• _Aim of the task_:
Retype, word for word, each line between the lines holding "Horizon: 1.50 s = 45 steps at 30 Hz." and "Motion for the", inclusive, and leave the rest of the data alone.

*** Collected data ***

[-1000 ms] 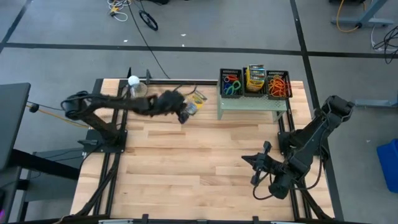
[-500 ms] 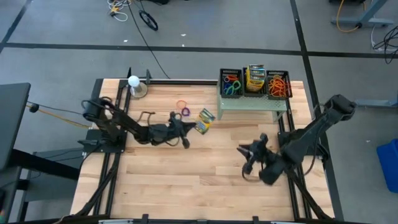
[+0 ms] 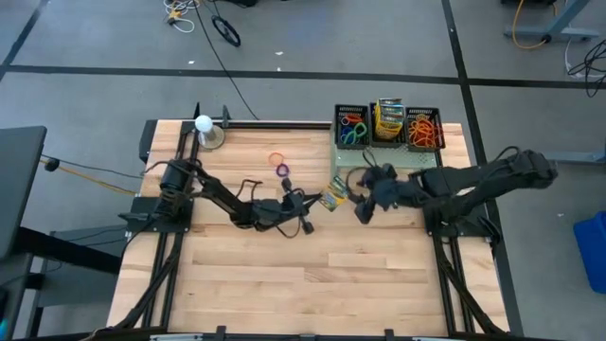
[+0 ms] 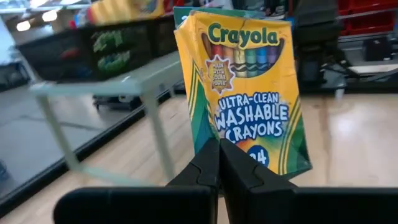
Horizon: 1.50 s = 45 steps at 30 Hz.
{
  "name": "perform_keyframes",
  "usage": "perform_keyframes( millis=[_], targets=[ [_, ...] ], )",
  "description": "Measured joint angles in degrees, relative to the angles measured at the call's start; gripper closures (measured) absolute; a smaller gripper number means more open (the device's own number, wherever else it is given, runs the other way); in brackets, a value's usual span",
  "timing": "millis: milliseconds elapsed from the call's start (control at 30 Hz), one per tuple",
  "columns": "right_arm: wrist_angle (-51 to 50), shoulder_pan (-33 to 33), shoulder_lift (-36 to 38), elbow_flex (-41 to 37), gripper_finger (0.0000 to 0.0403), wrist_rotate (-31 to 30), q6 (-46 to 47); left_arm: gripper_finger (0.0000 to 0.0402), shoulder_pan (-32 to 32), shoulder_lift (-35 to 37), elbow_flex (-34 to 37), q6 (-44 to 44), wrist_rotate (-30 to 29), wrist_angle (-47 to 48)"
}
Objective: Pick & Place Office Desk Supplies
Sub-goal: Put the yellow crayon box into the middle black basket on the shelf
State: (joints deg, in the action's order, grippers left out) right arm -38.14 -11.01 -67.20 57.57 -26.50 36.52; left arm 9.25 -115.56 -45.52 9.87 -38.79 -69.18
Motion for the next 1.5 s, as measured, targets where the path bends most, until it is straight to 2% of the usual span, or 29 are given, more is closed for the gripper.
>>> perform_keyframes(
  millis=[67,267,500,600,800,933,1067,1267,1367,1500],
  targets=[
    [-1.86,1.87,0.00,0.63,0.0143,0.64,-1.34,0.0395,0.47,-0.73,-1.64,1.12,0.20,-0.07],
    [0.71,6.69,-0.69,0.52,0.0142,10.30,-1.85,0.0395,1.00,-0.90,-3.89,2.89,0.32,0.21],
    [4.67,8.37,-5.01,0.46,0.0146,17.13,-2.59,0.0395,1.30,-0.90,-4.59,3.34,0.47,0.48],
    [4.51,8.37,-6.38,0.52,0.0168,17.52,-2.93,0.0395,1.25,-0.90,-4.59,3.22,0.39,0.43],
    [4.50,8.66,-5.59,0.54,0.0248,16.38,-4.23,0.0389,1.28,-0.90,-4.56,2.74,0.02,1.97],
    [4.43,8.66,-4.84,0.56,0.0291,15.78,-6.26,0.0357,1.45,-0.89,-4.56,1.29,-1.59,2.39],
    [4.51,8.64,-4.30,0.56,0.0318,15.78,-8.19,0.0302,2.07,0.92,-4.56,1.18,-2.55,3.63],
    [3.89,8.64,-3.13,0.61,0.0334,15.87,-10.66,0.0221,2.67,7.90,-3.93,-2.13,-3.10,17.06],
    [0.42,9.47,-1.31,2.86,0.0333,15.96,-12.63,0.0197,2.76,11.85,-2.64,-3.77,-0.33,23.81],
    [-9.98,11.60,0.47,11.03,0.0332,14.22,-17.34,0.0193,2.74,15.33,0.65,-6.76,6.48,25.68]
  ],
)
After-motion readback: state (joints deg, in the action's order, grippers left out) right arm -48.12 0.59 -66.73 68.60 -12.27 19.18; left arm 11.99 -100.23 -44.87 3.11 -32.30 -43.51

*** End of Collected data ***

• _Expected answer_:
Horizon: 1.50 s = 45 steps at 30 Hz.
{
  "name": "perform_keyframes",
  "usage": "perform_keyframes( millis=[_], targets=[ [_, ...] ], )",
  "description": "Measured joint angles in degrees, relative to the angles measured at the call's start; gripper closures (measured) absolute; a smaller gripper number means more open (the device's own number, wherever else it is given, runs the other way); in brackets, a value's usual span",
  "timing": "millis: milliseconds elapsed from the call's start (control at 30 Hz), one per tuple",
  "columns": "right_arm: wrist_angle (-51 to 50), shoulder_pan (-33 to 33), shoulder_lift (-36 to 38), elbow_flex (-41 to 37), gripper_finger (0.0000 to 0.0403), wrist_rotate (-31 to 30), q6 (-46 to 47); left_arm: gripper_finger (0.0000 to 0.0402), shoulder_pan (-32 to 32), shoulder_lift (-35 to 37), elbow_flex (-34 to 37), q6 (-44 to 44), wrist_rotate (-30 to 29), wrist_angle (-47 to 48)"
}
Objective: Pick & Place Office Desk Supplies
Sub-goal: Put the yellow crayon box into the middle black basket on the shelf
State: (joints deg, in the action's order, grippers left out) right arm -38.14 -11.01 -67.20 57.57 -26.50 36.52; left arm 9.25 -115.56 -45.52 9.87 -38.79 -69.18
Motion for the next 1.5 s, as measured, targets where the path bends most, until it is straight to 2% of the usual span, or 29 are given, more is closed for the gripper.

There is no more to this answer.